## [TRY IT]
All the data below goes into the copy word for word, but the pictures don't.

**** EXCERPTED RECORDS ****

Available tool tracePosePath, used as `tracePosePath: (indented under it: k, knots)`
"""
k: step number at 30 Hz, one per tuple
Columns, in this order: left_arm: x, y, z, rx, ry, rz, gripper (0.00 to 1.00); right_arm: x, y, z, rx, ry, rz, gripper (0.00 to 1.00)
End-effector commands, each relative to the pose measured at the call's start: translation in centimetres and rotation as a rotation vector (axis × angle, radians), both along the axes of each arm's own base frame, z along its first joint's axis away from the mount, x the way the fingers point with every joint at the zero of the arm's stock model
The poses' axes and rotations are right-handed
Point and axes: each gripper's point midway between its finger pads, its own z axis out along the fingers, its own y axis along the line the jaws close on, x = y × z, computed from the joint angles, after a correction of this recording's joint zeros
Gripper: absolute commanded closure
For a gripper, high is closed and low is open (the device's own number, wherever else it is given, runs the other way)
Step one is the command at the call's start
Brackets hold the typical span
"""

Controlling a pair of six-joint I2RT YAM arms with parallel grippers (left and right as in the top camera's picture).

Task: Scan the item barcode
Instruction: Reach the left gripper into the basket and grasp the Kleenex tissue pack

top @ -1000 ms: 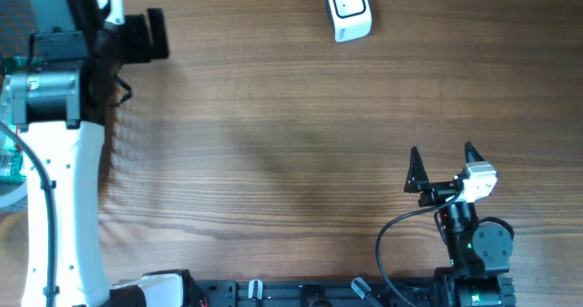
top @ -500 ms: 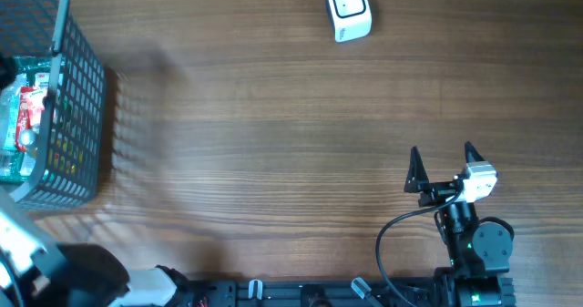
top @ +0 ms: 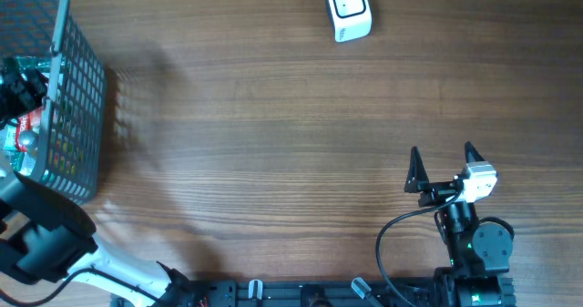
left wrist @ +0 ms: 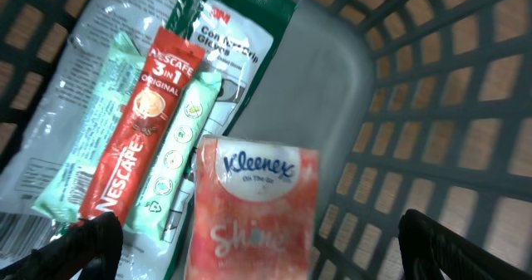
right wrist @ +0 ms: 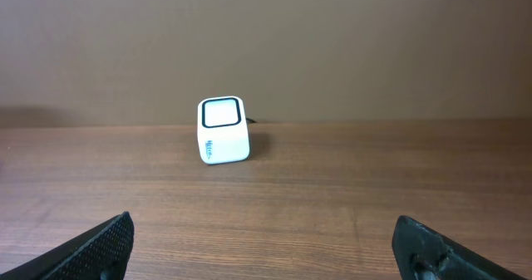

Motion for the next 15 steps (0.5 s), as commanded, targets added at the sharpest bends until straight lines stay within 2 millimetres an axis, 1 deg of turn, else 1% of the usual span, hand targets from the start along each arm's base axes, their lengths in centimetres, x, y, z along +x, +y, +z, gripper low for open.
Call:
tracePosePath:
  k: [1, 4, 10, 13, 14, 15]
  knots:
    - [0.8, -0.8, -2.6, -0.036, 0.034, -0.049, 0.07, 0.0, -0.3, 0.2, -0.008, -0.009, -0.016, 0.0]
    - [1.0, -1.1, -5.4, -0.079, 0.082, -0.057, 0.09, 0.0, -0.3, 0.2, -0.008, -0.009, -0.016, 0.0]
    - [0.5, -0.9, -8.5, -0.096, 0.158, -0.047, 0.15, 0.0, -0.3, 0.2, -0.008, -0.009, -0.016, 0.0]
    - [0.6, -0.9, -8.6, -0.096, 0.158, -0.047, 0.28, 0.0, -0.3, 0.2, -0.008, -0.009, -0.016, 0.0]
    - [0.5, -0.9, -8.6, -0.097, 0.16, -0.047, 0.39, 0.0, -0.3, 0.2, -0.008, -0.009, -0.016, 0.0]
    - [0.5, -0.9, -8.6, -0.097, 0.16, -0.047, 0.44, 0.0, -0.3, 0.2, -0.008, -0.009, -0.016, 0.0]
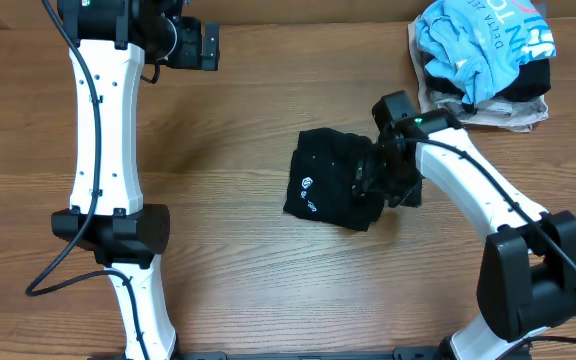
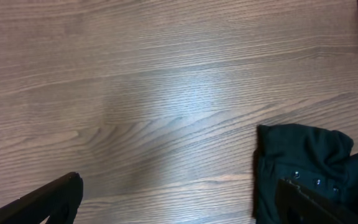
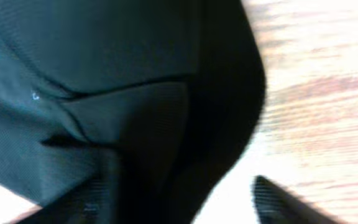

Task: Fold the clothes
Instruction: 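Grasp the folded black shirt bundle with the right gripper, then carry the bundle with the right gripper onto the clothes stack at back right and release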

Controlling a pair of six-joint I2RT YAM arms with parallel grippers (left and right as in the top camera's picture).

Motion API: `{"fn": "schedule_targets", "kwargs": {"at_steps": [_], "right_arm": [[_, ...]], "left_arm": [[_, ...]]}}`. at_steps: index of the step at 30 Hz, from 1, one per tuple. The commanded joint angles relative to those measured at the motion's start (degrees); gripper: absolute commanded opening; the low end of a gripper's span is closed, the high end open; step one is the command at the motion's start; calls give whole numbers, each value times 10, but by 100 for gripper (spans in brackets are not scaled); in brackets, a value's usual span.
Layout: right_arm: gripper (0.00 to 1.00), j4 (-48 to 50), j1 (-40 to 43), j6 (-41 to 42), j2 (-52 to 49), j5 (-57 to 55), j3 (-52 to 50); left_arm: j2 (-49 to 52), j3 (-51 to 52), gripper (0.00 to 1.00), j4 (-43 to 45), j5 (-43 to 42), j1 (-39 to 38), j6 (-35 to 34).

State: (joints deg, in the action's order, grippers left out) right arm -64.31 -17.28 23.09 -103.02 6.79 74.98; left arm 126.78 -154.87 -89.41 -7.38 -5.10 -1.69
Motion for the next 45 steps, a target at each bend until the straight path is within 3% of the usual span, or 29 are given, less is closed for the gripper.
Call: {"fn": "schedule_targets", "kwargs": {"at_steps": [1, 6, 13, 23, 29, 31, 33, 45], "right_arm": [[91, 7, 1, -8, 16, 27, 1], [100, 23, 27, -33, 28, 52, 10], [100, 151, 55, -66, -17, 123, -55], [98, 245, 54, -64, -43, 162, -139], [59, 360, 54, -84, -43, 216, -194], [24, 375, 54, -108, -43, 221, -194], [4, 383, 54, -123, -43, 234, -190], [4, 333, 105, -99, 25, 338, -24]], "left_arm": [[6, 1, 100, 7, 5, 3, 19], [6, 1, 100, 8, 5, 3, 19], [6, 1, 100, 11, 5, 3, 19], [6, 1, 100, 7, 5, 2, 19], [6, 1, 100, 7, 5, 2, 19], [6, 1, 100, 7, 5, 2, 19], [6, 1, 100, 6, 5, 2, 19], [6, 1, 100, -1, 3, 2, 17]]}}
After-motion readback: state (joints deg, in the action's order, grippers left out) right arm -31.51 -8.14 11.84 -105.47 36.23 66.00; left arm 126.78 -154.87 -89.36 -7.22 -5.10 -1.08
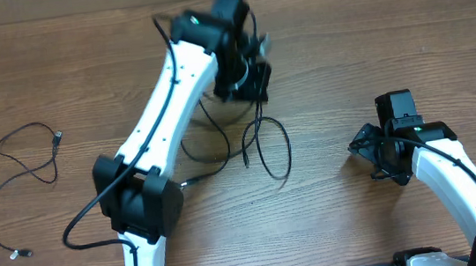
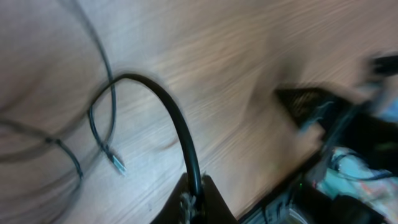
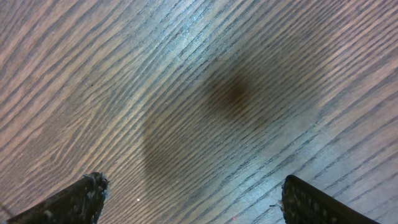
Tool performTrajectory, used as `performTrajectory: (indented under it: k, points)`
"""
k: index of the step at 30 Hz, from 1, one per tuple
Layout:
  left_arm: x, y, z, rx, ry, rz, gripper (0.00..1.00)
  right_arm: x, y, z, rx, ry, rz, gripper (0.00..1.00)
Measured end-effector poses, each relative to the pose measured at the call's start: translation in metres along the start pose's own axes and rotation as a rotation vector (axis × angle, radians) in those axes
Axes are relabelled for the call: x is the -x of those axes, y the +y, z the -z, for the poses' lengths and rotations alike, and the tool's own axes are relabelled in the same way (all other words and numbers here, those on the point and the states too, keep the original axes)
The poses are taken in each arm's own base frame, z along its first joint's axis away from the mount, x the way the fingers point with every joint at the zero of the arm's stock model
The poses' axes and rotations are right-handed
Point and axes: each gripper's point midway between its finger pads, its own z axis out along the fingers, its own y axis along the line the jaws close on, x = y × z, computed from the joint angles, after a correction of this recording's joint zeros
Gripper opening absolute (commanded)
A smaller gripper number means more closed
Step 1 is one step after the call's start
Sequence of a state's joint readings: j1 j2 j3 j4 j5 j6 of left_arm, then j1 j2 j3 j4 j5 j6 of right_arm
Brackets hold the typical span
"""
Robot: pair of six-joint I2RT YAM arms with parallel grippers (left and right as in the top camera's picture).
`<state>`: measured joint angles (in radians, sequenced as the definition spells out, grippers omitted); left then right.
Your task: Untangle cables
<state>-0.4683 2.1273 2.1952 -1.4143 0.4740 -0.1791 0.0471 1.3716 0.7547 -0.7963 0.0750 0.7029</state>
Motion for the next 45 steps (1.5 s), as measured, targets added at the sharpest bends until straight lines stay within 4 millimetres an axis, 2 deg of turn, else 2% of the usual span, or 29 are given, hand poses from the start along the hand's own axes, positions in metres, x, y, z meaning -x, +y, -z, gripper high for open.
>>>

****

## [SOLUTION TO THIS EXERCISE]
Available tool tracePosePath, used as `tracePosePath: (indented under it: k, knots)`
"""
k: step number at 30 Hz, one per tuple
Columns, in this order: left_arm: x, y, z, rx, ry, rz, gripper (0.00 to 1.00); right_arm: x, y, z, rx, ry, rz, gripper (0.00 to 1.00)
End-effector commands, each relative to the pose measured at the call's start: translation in centimetres and rotation as a rotation vector (axis × angle, radians), both along the axes of each arm's own base frame, z along its first joint's axis away from the mount, x the way the fingers point with every joint at the zero of the arm's stock model
The poses' axes and rotations are right-handed
Point and axes: each gripper's point midway between its finger pads, its own z axis out along the fingers, its own y axis along the line the jaws close on, x = y × z, computed from the joint angles, after a correction of this recording's joint zeros
Gripper: absolute commanded closure
For a gripper, high is closed and low is open (the device's own number, wherever else it is given, runs the other way)
Step one is the command at the call's start
Brackets hold the typical span
"""

Controlling a pair of six-joint I2RT YAM arms with parallel grippers (left and right as in the top camera's picture).

Task: Scan the item barcode
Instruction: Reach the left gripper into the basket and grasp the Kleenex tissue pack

top @ -1000 ms: 
top @ -500 ms: 
top @ +0 ms: 
left wrist @ +0 ms: 
right wrist @ +0 ms: 

Motion for the next 15 steps (0.5 s), as commanded, targets added at the sharpest bends until straight lines stay within 2 millimetres an axis, 1 deg of turn, else 1% of the usual span, hand targets from the start along each arm's base axes, their lengths in centimetres, x, y, z along +x, +y, +z, gripper low for open.
Call:
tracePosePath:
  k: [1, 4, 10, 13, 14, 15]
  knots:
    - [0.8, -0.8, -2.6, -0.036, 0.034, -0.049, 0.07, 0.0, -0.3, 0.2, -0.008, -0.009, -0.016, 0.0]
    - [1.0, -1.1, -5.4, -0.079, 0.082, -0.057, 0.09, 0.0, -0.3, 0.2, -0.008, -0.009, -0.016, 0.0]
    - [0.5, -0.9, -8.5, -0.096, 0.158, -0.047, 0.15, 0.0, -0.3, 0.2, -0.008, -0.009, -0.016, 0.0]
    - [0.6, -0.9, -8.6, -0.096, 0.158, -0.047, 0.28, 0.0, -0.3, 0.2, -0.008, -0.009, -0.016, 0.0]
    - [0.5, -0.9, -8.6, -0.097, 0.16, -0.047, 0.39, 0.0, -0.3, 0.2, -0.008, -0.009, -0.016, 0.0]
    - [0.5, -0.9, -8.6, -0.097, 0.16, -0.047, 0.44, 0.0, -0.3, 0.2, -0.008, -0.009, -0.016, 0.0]

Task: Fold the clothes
Instruction: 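Grasp the folded black shirt bundle with the right gripper, then carry the bundle with the right gripper onto the clothes stack at back right and release
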
Controlling a pair of six-joint I2RT YAM arms with parallel grippers (left and right as in the top camera's picture).

Motion API: `{"fn": "schedule_targets", "kwargs": {"at_steps": [_], "right_arm": [[_, ...]], "left_arm": [[_, ...]]}}`. at_steps: index of the step at 30 Hz, from 1, one per tuple. The commanded joint angles relative to those measured at the motion's start (degrees); gripper: absolute commanded opening; the low end of a gripper's span is closed, the high end open; step one is the command at the motion's start; calls give whole numbers, each value times 10, but by 100 for gripper (spans in brackets are not scaled); in brackets, a value's usual span.
Layout: right_arm: gripper (0.00 to 1.00), j4 (-48 to 50), j1 (-40 to 43), j6 (-41 to 42), j2 (-52 to 49), j5 (-57 to 55), j3 (-52 to 50); left_arm: j2 (-49 to 52), j3 (-51 to 52), gripper (0.00 to 1.00), j4 (-43 to 45), j5 (-43 to 42), j1 (-39 to 38), j6 (-35 to 34).

State: (joints deg, in the action's order, grippers left out) right arm -64.31 -17.28 23.09 -103.02 6.79 74.98; left arm 126.78 -154.87 -89.41 -7.38 -5.10 -1.69
Motion for the next 45 steps, a target at each bend until the straight path is within 3% of the usual span, or 29 are given, less is closed for the gripper.
Call: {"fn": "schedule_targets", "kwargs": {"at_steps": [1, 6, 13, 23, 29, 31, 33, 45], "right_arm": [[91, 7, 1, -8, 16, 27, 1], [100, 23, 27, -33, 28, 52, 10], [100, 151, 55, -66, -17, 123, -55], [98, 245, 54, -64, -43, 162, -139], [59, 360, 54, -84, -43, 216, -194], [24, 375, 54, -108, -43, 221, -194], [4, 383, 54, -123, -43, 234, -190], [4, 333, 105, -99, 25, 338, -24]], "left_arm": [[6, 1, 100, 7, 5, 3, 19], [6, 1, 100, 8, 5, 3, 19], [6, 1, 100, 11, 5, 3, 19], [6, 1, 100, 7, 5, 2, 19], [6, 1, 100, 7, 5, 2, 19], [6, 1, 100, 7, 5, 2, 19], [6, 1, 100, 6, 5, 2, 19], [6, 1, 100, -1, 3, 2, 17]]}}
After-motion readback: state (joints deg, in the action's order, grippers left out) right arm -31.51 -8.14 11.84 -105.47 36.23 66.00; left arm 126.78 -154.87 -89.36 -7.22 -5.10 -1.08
Tool performTrajectory, used as `performTrajectory: (indented under it: k, points)`
"""
k: index of the step at 30 Hz, from 1, one per tuple
Layout:
  left_arm: x, y, z, rx, ry, rz, gripper (0.00..1.00)
  right_arm: x, y, z, rx, ry, rz, gripper (0.00..1.00)
Measured end-effector poses, each relative to the pose measured at the call's start: translation in metres along the start pose's own axes and rotation as a rotation vector (axis × angle, radians) in those axes
Axes are relabelled for the call: x is the -x of those axes, y the +y, z the -z, for the poses' lengths and rotations alike, and the tool's own axes are relabelled in the same way (all other words and numbers here, those on the point and the states too, keep the original axes)
The poses are taken in each arm's own base frame, z along its first joint's axis away from the mount, x the way the fingers point with every joint at the zero of the arm's stock model
The poses' axes and rotations are right-handed
Point and axes: each gripper's point midway between its finger pads, its own z axis out along the fingers, its own y axis along the line the jaws close on, x = y × z, computed from the joint angles, after a correction of this recording's joint zeros
Gripper opening absolute (commanded)
A smaller gripper number means more closed
Step 1 is one step after the call's start
Sequence of a state's joint readings: j1 j2 j3 j4 j5 j6 of left_arm, then j1 j2 j3 j4 j5 j6 of right_arm
Brackets hold the typical span
"""
Robot: pair of six-joint I2RT YAM arms with parallel grippers (left and right as in the top camera's picture).
`<state>`: measured joint angles (in radians, sequenced as the definition spells out, grippers omitted); left then right.
Your task: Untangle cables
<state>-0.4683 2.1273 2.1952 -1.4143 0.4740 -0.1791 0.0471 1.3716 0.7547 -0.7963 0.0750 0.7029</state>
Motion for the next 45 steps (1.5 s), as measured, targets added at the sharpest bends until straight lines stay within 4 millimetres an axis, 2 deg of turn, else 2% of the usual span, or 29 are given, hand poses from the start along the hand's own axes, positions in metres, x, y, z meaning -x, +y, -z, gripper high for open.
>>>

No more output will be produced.